Machine Learning 101: Top Tips for Launching Your First AI Project
From picking the project to prepping the data, Jen Underwood offers her top tips for successfully getting a new machine learning project off the ground in your enterprise.
Just like with any new, expansive technology, it can be hard to know where to start. And there really are a lot of options for enterprises and developers when it comes to integrating artificial intelligence and machine learning.
We recently got a chance to talk about the best ways for developers to get started with machine learning with DataRobot Senior Director Jen Underwood, who will be giving a session aimed at helping developers get started with machine learning at Artificial Intelligence Live! 2019 in November (part of Live! 360). Here's what she shared with us:
One of the topics of your session, "Machine Learning 101 for Developers," is "selecting the right types of problems to solve." Can you elaborate a bit on this and what makes a problem "right" or wrong" for machine learning?
Don't get confused by machine learning hype. AI is not a magic wand that can solve any type of problem. Machine learning is a subset of artificial intelligence (AI) in which algorithms learn to predict outcomes and uncover patterns from historical data that are not easily spotted by humans. While most statistical analysis relies on rule-based decision-making, machine learning excels at tasks that are hard to define with exact step-by-step rules. If you have a simple rule-based problem, you don't need machine learning.
"Don't get confused by machine learning hype.

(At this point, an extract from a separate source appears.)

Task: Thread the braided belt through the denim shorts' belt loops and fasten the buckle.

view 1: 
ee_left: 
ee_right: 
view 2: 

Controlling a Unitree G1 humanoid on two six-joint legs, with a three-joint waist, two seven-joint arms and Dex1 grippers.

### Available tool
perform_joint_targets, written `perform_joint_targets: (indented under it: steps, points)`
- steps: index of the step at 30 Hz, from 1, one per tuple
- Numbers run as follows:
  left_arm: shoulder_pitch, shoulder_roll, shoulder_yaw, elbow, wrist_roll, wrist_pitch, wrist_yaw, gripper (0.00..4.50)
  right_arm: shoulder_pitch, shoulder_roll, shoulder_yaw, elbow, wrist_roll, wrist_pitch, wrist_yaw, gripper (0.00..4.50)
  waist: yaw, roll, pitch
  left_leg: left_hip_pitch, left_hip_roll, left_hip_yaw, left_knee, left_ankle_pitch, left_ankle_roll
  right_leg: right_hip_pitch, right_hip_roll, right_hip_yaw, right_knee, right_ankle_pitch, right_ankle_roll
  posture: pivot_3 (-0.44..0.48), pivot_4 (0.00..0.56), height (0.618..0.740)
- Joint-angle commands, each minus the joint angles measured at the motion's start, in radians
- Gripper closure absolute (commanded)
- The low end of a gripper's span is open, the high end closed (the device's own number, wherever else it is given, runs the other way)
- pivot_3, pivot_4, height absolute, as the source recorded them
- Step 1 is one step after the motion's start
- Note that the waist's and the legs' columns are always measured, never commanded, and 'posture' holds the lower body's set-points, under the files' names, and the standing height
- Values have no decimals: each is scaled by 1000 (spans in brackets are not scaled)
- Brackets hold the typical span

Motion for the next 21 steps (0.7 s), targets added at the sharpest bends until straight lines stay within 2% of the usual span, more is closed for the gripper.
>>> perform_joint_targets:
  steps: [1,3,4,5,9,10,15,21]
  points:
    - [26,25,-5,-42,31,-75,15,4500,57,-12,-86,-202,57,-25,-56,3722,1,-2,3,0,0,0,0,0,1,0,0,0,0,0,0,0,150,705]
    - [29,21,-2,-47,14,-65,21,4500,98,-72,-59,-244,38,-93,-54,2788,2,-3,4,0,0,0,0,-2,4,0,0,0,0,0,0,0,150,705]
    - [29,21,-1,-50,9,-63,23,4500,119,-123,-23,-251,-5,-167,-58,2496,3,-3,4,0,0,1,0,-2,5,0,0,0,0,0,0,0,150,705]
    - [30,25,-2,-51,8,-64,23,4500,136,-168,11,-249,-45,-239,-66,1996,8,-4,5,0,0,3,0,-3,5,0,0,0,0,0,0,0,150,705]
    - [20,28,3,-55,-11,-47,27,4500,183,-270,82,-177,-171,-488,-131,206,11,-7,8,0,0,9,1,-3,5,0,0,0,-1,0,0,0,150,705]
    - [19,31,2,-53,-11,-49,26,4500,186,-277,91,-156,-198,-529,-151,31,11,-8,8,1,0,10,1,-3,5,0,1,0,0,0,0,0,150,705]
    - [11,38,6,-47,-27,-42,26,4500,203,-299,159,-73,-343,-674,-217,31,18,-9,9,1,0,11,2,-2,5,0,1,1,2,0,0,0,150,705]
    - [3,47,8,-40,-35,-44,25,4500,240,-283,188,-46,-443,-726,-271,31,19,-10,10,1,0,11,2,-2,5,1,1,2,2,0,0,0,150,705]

AI is not a magic wand that can solve any type of problem."
Jen Underwood, AI and Analytics Expert
Within the field of machine learning, there are two main types of tasks: supervised, and unsupervised. Supervised machine learning algorithms uncover insights, patterns, and relationships from a labeled training dataset – that is, a dataset that already contains a known value for the target variable for each record. Because you provide the machine learning algorithm with the correct answers for a problem during training, it is able to "learn" how the rest of the features relate to the target, enabling you to uncover insights and make predictions about future outcomes based on historical data. Examples of Supervised Machine Learning Techniques include Regression and Classification. Regression returns a numerical target for each example, such as how much revenue will be generated from a new marketing campaign. Classification, in which the algorithm attempts to label each example by choosing between two or more different classes.
Unsupervised machine learning algorithms infer patterns from a dataset without reference to known, or labeled, outcomes. Unlike supervised machine learning, unsupervised machine learning methods cannot be directly applied to a regression or a classification problem because you have no idea what the values for the output data might be, making it impossible for you to train the algorithm the way you normally would. Unsupervised learning can instead be used for discovering the underlying structure of the data. The best time to use unsupervised machine learning is when you don't have data on desired outcomes. Some examples of unsupervised machine learning techniques include Clustering, Anomaly detection and Association. Clustering allows you to automatically split the dataset into groups according to similarity. Anomaly detection can automatically discover unusual data points in your dataset. This is useful in pinpointing fraudulent transactions, discovering faulty pieces of hardware, or identifying an outlier caused by a human error during data entry. Association identifies sets of items that frequently occur together in your dataset. Retailers often use it for basket analysis.
What are some of the top use cases you're currently seeing for developers getting started with machine learning?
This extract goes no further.